Goal B (test_metrics.rs) — RESOLVED, MEASURED. The canonical core (pck_canonical/oks_canonical/canonical_torso_size/sigmas/bounding_box_diagonal) was hoisted into a new un-gated metrics_core module (the full metrics module is tch-backend-gated, so the canonical definition was previously unreachable from the workspace test gate; metrics now re-exports it → still ONE implementation). tests/test_metrics.rs now asserts the production functions against hand-computed fixtures — canonical_pck_matches_hand_computed_fixture (3/4 correct ⇒ 0.75, hand-derived), zero-visible⇒0.0, hip↔hip normalizer pin, OKS perfect⇒1.0, the fake-Gold pin — plus test_kernel_agrees_with_canonical, a differential test where an independent raw-threshold reference must AGREE with canonical in the torso=1.0 regime. (10→12 tests.)
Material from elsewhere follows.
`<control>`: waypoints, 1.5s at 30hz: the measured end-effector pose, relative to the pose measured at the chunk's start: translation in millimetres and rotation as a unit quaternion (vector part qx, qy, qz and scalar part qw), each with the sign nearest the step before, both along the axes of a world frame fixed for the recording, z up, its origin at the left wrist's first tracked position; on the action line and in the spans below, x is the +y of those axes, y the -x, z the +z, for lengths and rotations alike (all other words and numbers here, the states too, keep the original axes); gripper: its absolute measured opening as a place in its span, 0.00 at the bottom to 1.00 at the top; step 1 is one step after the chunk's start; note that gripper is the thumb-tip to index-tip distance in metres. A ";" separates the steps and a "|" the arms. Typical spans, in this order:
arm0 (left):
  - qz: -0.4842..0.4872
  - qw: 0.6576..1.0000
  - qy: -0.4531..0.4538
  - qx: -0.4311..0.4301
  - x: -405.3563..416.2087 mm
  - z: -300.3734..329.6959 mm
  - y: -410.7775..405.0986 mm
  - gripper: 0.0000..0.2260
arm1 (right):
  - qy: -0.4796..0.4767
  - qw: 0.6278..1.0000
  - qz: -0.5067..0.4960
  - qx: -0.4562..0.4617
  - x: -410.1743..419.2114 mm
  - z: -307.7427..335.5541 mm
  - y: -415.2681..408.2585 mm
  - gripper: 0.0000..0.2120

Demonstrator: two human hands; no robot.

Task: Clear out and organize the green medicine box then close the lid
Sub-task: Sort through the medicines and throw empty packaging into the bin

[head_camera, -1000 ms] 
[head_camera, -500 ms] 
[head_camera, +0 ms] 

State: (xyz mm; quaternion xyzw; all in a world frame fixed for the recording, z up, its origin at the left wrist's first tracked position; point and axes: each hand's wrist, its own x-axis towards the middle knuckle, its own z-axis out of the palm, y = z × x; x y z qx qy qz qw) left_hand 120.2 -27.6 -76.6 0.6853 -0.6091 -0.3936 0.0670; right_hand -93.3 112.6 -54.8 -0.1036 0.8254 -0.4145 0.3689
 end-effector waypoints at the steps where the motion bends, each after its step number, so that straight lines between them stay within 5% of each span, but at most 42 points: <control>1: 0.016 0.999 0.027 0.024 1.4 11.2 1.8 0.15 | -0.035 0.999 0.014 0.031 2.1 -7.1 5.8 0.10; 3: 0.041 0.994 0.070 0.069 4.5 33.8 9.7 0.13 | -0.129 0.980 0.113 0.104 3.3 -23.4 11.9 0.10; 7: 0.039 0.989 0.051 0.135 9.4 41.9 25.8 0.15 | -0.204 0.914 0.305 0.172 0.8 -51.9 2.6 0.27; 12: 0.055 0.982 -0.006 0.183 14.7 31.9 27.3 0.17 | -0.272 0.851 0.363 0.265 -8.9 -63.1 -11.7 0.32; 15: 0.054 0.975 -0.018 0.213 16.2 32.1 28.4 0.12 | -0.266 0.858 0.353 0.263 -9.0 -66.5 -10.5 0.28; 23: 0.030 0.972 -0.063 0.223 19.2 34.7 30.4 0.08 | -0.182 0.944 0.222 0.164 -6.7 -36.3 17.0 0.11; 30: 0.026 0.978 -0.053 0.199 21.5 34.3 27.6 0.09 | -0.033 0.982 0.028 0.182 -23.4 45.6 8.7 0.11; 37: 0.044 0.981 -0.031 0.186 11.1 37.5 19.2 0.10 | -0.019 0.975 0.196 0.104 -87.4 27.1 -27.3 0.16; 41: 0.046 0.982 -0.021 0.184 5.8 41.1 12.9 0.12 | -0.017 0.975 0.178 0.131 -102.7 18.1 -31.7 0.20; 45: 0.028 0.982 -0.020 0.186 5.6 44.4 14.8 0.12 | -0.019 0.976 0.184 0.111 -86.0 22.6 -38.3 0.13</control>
Goal C (training_api.rs PCK) — RESOLVED by RELABEL, MEASURED. Torso-height is load-bearing (pixel-space, vertical nose→hip scale, [17×3] layout, no ndarray/train dep), so unifying would silently change the live numbers' meaning — exactly what to avoid. Resolution: relabel everywhere the metric surfaces so it is never read as canonical, in both the named training_api.rs (now compute_pck_torso_height, struct/JSON-field docs, pck_torso_h@0.2 logs) and — the real fix — the LIVE trainer.rs path (pck_at_threshold documented raw-unnormalized; oks_map area=1.0 flagged fake-Gold; main.rs prints pck_raw@0.2 / oks_map(area=1.0 proxy)). No wire-format field or pub-fn renames (no silent API break). Pinned by torso_pck_is_labelled_distinctly_from_canonical (training_api) and pck_at_threshold_is_raw_unnormalized_not_canonical (the live kernel). True unification (route the live server through pck_canonical/oks_canonical) remains a deferred §8 item — it needs a torso scale on the live data and the train crate as a dep.


9. Consequences

Positive. The training/metrics subsystem can now substantiate a clean accuracy claim: one documented metric used everywhere, a leak-free split, an honest TTA path, a proof that fails on noise and refuses to bless an unbaselined run, and two of the most claim-inflating bugs (false-perfect PCK, fake-Gold OKS) closed and pinned by regression tests. The unmeasured/unprovable parts are disclosed, not hidden.

Negative / honest. The reportable-metric tch-gated code cannot be compiled on the dev host (libtorch absent), so its validation rests on routing through the workspace-tested canonical functions plus review; the Rust deterministic proof is in SKIP until a baseline is committed on a tch host; the ONNX concurrency win is blocked upstream; and ~45 findings are deferred. None of these is presented as done.

Picture changed by Milestone-1b (§8.1) — corrected, not hidden. The §1 "seven divergent metrics" count was an under-count. The metric-unification audit (Goal A) found the live wifi-densepose-sensing-server carries additional, divergent definitions the §1 table omitted: a raw, unnormalized pck_at_threshold and an area=1.0 fake-Gold oks_map in trainer.rs — and these, not the orphaned training_api.rs the backlog named, are what actually drive the live-reported best_pck/best_oks. Milestone-1b relabelled them (load-bearing math on different data; relabel beats false unification) and pinned the divergence with tests; full unification onto the canonical definition stays deferred. So the canonical train/nn metric is unified and test-validated end-to-end, but the sensing-server still computes (now clearly-labelled, non-canonical) progress proxies — disclosed here as the honest current state.